Publicação viralizou
A postagem viralizou em seguida, levando ao secretário de Cultura de Salvador a fechar os comentários. Autor de um livro intitulado “Ensaio Sobre o Cancelamento”, Pedro Tourinho fez uma edição na legenda explicando a decisão.
“Essa questão que levantei é muito mais sobre o todo do que sobre a parte, e maior e mais endêmica do que qualquer caso isolado. Sei que perde-se controle, mas a intenção não é alimentar hate contra ninguém, e sim puxar a discussão como um todo sobre a necessidade de saber o que é axé e reconhecer toda a história. Fechei comentários porque a discussão estava indo na direção errada”, escreveu.
Crítica recorrente
Em fevereiro deste ano, o assunto já tinha sido abordado pela cantora, atriz e apresentadora Larissa Luz, depois que um trecho da mesma música viralizou. Só que, na ocasião, a imagem era de um DVD de Claudia Leitte gravado no mesmo ano em que a artista passou a fazer a substituição.

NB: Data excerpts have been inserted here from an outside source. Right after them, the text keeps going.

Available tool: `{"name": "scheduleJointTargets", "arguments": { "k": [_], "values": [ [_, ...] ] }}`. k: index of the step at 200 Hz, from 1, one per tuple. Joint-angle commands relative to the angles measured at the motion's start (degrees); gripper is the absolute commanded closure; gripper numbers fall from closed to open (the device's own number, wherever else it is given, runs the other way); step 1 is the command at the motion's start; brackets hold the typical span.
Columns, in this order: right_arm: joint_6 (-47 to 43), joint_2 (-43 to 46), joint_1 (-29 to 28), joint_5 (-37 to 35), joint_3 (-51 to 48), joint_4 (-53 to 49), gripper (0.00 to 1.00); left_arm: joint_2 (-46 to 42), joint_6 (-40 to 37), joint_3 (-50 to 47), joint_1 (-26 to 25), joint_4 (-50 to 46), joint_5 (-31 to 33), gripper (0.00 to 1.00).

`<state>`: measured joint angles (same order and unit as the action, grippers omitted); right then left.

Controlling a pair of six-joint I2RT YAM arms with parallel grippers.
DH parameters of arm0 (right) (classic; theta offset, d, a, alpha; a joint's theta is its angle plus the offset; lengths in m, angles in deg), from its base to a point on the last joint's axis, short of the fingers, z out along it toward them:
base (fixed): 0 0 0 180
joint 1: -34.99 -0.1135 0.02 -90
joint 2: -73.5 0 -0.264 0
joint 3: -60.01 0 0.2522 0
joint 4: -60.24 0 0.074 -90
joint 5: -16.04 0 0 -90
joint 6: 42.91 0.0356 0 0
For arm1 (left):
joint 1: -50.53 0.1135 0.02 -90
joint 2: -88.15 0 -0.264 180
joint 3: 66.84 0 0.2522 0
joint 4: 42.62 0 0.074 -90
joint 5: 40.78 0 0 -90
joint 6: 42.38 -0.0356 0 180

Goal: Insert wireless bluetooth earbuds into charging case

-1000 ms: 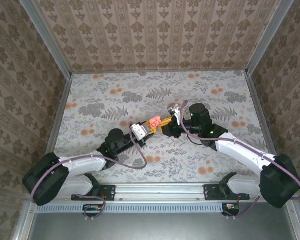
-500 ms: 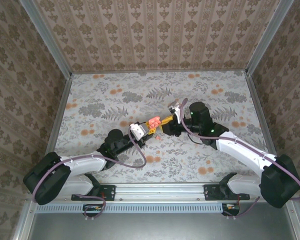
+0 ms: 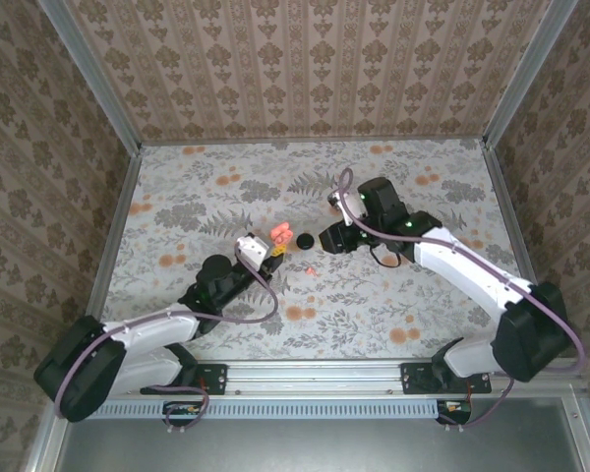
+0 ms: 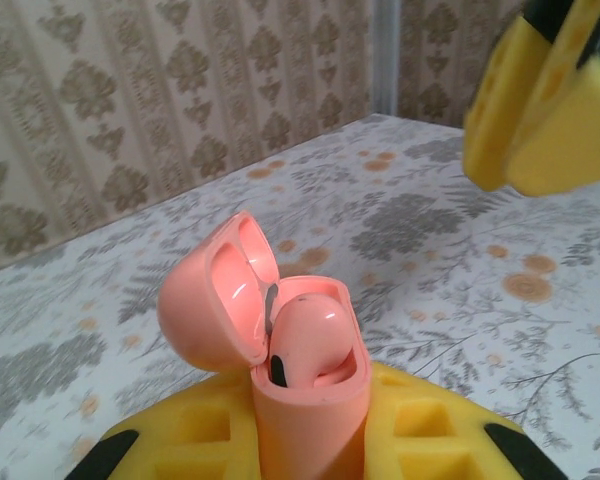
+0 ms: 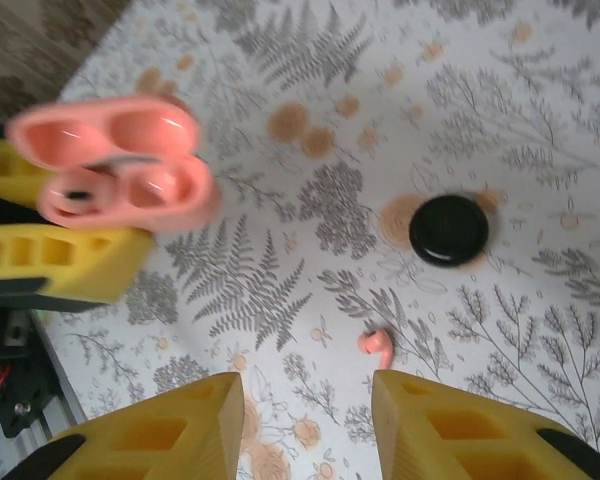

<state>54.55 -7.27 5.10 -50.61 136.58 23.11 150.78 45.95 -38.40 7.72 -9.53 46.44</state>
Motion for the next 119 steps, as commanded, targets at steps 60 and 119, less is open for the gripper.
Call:
{"name": "scheduleJointTargets", "arguments": {
  "k": [60,119],
  "values": [
    [-3.2,-20.5,-4.6,-9.9,15.9,-19.7,0.49,-16.5,6.8,-3.9,2.9,-20.5,12.2,0.85],
    [-6.3,-31.9,-8.3,-15.3,24.5,-25.0,0.47,-20.8,6.3,-4.4,3.4,-24.7,13.3,0.85]
  ]
}}
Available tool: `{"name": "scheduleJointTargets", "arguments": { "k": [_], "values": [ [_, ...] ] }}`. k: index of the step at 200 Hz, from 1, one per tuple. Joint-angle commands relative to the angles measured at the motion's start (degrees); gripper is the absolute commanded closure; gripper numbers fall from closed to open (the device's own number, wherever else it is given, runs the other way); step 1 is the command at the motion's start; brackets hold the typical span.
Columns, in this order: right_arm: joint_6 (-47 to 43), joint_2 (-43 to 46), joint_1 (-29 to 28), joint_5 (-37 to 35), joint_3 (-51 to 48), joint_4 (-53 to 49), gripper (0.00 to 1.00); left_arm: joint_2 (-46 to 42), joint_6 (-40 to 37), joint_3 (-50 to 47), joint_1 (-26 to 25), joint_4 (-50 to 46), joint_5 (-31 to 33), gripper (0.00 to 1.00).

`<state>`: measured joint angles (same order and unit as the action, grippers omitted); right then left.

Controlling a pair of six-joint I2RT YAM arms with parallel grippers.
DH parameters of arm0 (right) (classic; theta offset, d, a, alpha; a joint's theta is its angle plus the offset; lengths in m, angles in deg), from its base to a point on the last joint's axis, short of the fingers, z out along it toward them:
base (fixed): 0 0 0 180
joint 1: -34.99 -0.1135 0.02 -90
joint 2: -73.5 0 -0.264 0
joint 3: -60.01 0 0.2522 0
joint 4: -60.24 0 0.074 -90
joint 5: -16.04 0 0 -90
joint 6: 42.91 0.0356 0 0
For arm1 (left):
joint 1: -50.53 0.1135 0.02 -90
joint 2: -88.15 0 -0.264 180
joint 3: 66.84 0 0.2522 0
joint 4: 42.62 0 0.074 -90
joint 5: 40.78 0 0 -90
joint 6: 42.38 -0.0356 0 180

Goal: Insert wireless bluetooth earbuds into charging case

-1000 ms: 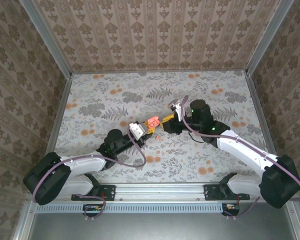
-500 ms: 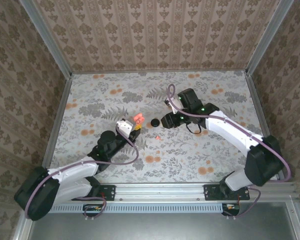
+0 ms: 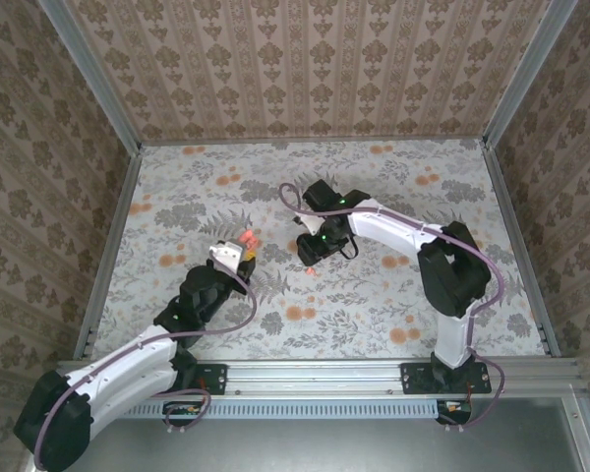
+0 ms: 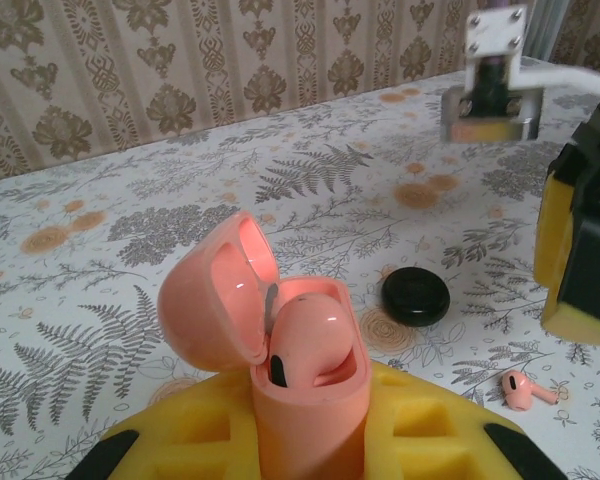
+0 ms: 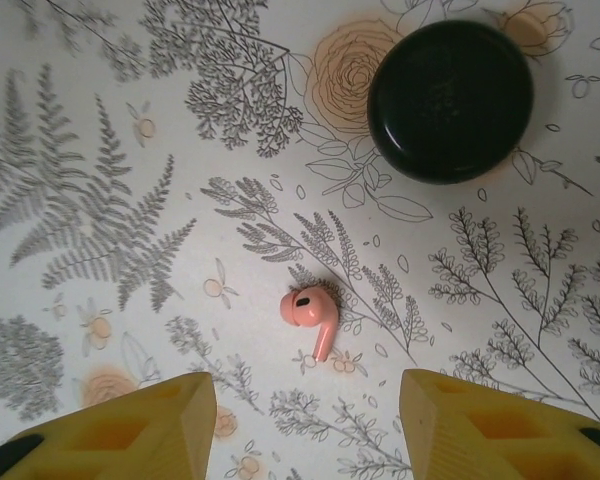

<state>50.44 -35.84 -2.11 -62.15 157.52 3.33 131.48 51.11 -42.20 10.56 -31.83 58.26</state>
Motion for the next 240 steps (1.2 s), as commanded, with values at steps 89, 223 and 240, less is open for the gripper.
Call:
{"name": "scheduleJointTargets", "arguments": {
  "k": [89,223,240],
  "values": [
    [-5.4,-12.2,-4.5,-6.0,10.7,-10.3,0.52,-1.9,1.0,-0.7,0.8,-2.8,1.5,0.85],
    [-5.0,-15.8,-5.3,-9.5,11.6,-10.4,0.65,-2.3,1.0,-0.9,1.2,-2.8,1.1,0.85],
    [-4.7,-15.8,-5.3,-10.0,11.6,-10.3,0.67,-2.3,0.8,-1.0,1.1,-2.7,0.9,0.85]
  ]
}}
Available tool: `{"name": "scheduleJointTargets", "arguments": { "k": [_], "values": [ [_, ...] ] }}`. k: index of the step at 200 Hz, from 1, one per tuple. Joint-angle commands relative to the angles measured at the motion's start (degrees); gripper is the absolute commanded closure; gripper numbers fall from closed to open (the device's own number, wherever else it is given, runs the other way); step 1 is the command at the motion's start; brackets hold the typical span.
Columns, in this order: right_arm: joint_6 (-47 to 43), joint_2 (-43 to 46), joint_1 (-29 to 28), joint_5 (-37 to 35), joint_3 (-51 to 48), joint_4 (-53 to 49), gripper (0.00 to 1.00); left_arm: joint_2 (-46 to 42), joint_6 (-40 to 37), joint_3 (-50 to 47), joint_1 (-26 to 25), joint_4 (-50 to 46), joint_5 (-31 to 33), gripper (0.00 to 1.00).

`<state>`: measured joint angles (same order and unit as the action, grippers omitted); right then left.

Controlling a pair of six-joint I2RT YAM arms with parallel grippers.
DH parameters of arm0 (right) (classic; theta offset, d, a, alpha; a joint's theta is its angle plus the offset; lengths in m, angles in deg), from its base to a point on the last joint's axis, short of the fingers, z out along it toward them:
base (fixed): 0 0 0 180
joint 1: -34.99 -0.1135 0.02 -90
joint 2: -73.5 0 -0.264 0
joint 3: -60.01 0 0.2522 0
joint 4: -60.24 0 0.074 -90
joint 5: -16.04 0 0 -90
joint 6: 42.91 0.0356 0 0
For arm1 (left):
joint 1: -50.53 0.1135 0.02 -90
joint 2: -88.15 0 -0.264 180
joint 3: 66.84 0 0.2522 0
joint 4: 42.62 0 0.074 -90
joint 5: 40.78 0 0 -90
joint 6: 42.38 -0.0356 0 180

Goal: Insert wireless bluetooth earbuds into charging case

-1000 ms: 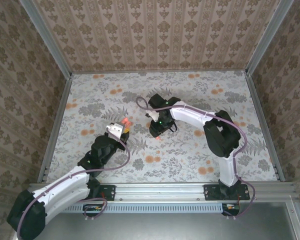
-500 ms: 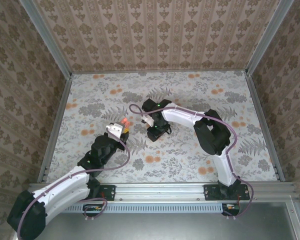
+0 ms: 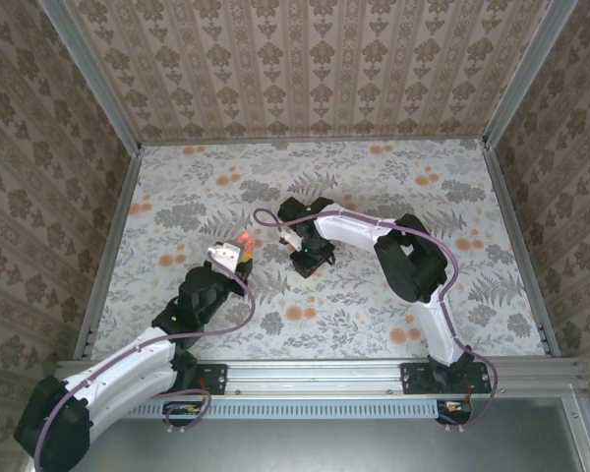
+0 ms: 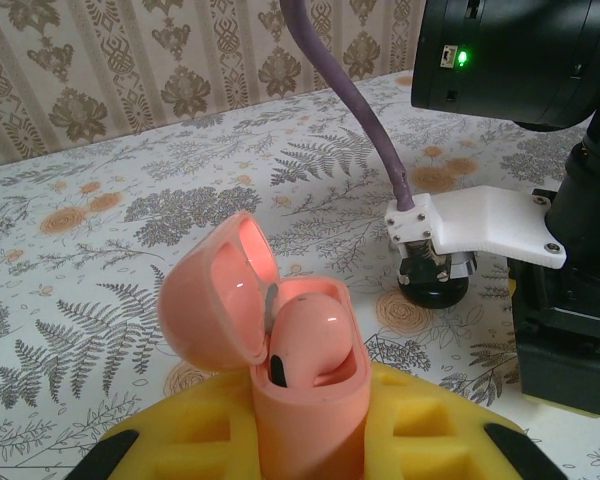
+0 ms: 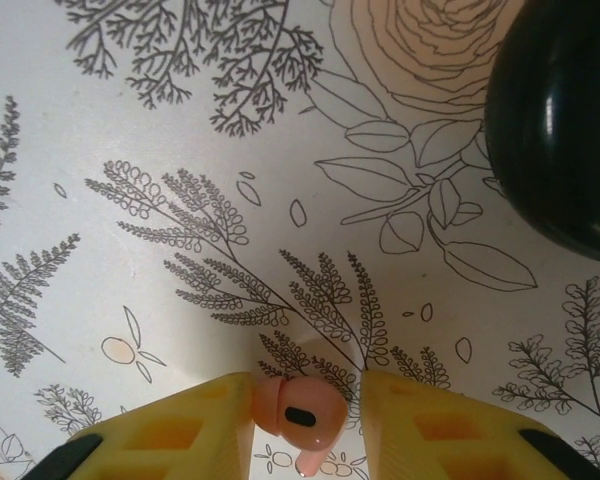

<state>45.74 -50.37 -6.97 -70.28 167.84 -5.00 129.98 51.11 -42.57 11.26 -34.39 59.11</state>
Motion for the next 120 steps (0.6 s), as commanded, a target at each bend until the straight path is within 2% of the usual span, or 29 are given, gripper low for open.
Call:
{"name": "scheduleJointTargets", "arguments": {
  "k": [1,60,120],
  "values": [
    [0.0,-1.2,-0.4,-1.8,1.2,-2.0,0.67,-0.8,0.8,-0.6,0.4,-0.2,0.1,0.85],
    [1.7,2.8,-0.5,-2.5,-2.6,2.6,0.72,0.6,1.0,-0.9,0.6,1.2,-1.3,0.84],
    [6.3,16.7,1.1,-5.0,-15.3,18.0,0.74,10.8,2.6,-0.5,0.8,11.0,-6.6,0.84]
  ]
}}
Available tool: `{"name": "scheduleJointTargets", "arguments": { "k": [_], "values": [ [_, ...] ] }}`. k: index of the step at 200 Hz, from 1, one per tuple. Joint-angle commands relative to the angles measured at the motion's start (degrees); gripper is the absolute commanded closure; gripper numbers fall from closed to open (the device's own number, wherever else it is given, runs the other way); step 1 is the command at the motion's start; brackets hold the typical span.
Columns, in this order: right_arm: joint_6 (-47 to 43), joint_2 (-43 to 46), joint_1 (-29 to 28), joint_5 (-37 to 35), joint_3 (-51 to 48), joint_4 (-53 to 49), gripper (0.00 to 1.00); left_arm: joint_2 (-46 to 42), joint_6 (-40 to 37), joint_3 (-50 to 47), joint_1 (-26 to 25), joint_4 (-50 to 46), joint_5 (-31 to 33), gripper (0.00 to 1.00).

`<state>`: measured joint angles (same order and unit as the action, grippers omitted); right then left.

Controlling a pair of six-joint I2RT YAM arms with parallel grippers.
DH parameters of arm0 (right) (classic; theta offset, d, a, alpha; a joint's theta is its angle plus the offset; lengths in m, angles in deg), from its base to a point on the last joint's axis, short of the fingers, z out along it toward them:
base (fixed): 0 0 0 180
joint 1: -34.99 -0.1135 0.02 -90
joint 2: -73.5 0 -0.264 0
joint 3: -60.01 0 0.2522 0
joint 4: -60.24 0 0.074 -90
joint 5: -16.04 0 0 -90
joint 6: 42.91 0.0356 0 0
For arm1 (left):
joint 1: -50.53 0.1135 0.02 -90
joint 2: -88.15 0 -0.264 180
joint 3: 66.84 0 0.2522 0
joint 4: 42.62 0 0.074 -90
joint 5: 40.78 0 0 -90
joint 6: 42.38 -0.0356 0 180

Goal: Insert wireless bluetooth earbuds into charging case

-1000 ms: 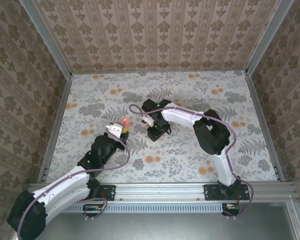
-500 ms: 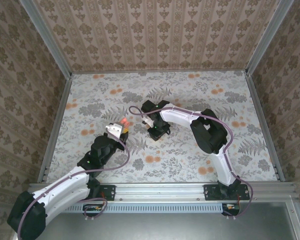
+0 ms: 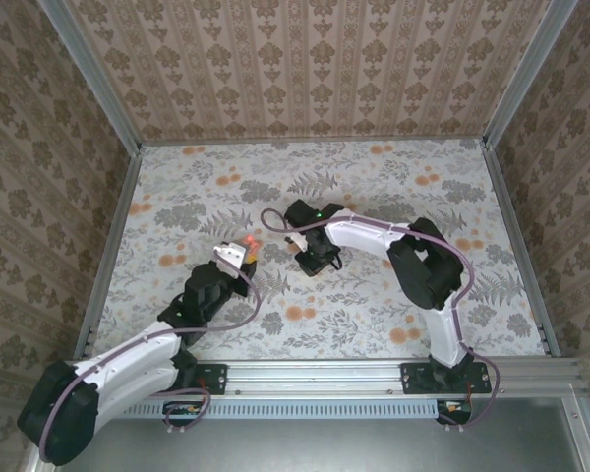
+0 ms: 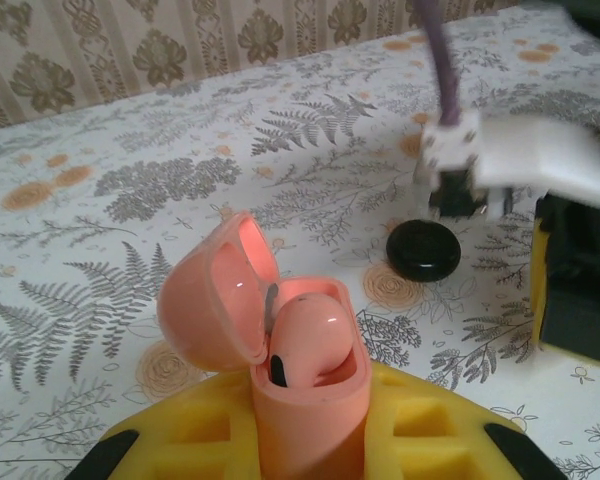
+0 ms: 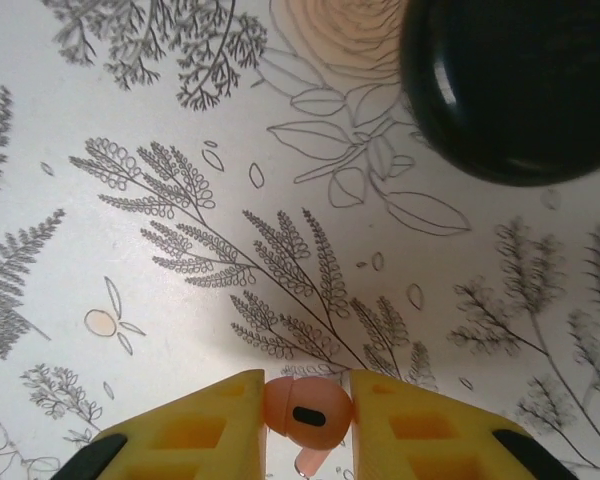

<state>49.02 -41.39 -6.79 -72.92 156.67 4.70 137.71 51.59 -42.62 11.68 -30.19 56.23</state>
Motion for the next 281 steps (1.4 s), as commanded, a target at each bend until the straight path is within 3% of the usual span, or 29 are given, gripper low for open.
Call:
{"name": "scheduleJointTargets", "arguments": {
  "k": [1,57,103,150,281],
  "values": [
    [3.1,8.0,0.9,-2.4,-4.5,8.5,0.74,3.2,2.2,-0.4,0.4,6.9,-3.9,0.84],
    [4.4,24.3,3.0,-2.1,-18.9,27.9,0.73,11.2,3.3,3.1,0.3,13.5,-12.9,0.84],
    [3.6,33.2,4.5,4.3,-27.3,40.7,0.73,16.4,3.0,6.1,0.2,18.6,-24.5,0.84],
    [2.9,38.5,4.5,11.2,-34.0,51.4,0.73,19.7,3.1,8.2,-0.1,23.6,-31.7,0.84],
    [5.3,37.8,4.5,17.9,-36.9,60.1,0.73,21.2,4.9,8.8,0.0,28.6,-31.5,0.84]
  ]
}}
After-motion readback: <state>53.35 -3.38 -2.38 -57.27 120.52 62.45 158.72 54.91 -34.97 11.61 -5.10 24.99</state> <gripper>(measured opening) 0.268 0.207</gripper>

Em resposta, Larissa Luz fez uma gravação em que ela também troca versos de canções católicas do cantor Roberto Calos por nomes de orixás.
“Oi, gente, hoje vim cantar para vocês um trecho de uma música que gosto muito, mas fiz uma ‘adaptaçãozinha’ para colocar no meu repertório. Para ficar mais a ver comigo, com minha crença, com minha realidade e ficou mais ou menos assim”, disse a cantora baiana nas redes sociais.
Em seguida, Larissa cantou os refrões das músicas: “Oxalá, oxalá, oxalá, eu estou aqui” e “Essa luz é claro que é Exu”. Para finalizar, a artista deixa um recado: “Tu para, mulher”.
Na legenda da publicação, Larissa Luz ressaltou que o vídeo continha sátira e humor.
“Favor se esforçar para entendimento caso não haja‼️ Bora tá refletindo!!? Lembrando que nesta casa adoramos o respeito! Eu ouvi amém?! Axé”.
Leia a crítica de Pedro Tourinho na íntegra abaixo 👇
“Axé é uma palavra de origem yorubá, que tem um significado e um valor insubstituível na cultura e nos cultos de matriz africana. Deste mesmo lugar, e com essa mesma importância, vêm também os toques de percussão que sustentam, dão identidade e ritmo à chamada Axé Music.
Sempre há tempo para refletir, entender, mudar e reparar, mesmo após os 40 anos. O papel da cultura negra no axé music, o protagonismo dos cantores brancos, com os negros na composição e na ‘cozinha’, são fatos que não podem ser contornados. Não é para se fazer caça às bruxas, mas sim fazer justiça e colocar tudo no seu devido lugar.
Homenagens ao Axé Music em 2025 têm de ser também afirmativas, trazendo os tambores para frente, os compositores para o alto. Têm de remunerar também de forma equivalente todas as cores. Têm de trazer a informação da origem daquela batida, falar de Dodô tanto quanto de Osmar. Celebrar aquele momento, trazendo luz a tudo e todos.
Quando um artista se diz parte desse movimento, saúda o povo negro e sua cultura, reverencia sua repercussão e musicalidade, faz sucesso e ganha muito dinheiro com isso, mas, de repente, escolhe reescrever a história e retirar o nome de Orixás das músicas, não se engane: o nome disso é racismo, e é surreal e explícito reforço do que houve de errado naquele tempo”.